#### Task statement:
Return only those lines of the listing that hold the word "right".

#### Information supplied:
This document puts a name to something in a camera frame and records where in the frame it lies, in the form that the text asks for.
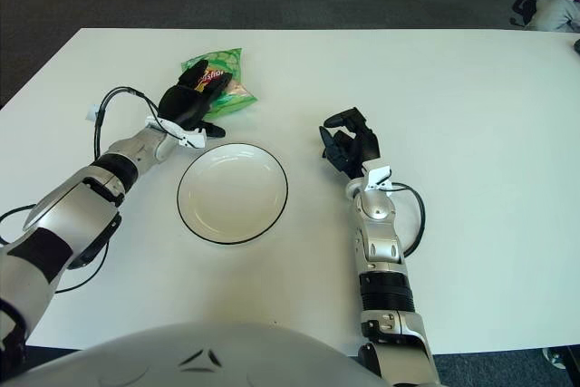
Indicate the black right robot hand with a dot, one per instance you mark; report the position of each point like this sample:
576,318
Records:
362,144

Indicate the white plate black rim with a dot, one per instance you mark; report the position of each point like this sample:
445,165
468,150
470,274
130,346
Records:
231,196

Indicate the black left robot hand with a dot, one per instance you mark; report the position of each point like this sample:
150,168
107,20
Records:
181,103

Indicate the green chips snack bag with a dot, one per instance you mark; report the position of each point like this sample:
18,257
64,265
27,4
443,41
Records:
226,101

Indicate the grey robot torso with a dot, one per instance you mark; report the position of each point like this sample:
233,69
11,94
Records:
204,351

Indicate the dark object on table edge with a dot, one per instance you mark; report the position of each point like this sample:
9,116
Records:
577,46

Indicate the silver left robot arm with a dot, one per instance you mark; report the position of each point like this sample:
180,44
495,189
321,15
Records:
68,210

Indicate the chair caster base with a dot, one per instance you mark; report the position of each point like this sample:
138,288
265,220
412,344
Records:
555,355

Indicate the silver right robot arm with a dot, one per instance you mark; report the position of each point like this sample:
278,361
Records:
378,224

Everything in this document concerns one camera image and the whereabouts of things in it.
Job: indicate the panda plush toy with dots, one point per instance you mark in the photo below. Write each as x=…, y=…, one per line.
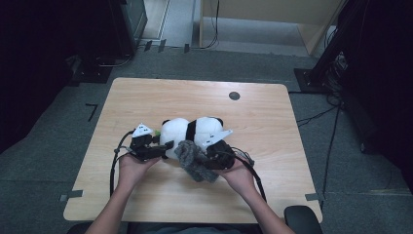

#### Solution for this task:
Indicate the black right robot hand with a dot, one per instance you mark; report the position of each point like this sample:
Indicate the silver right robot arm with a dot, one per instance you mark; report the position of each point like this sample:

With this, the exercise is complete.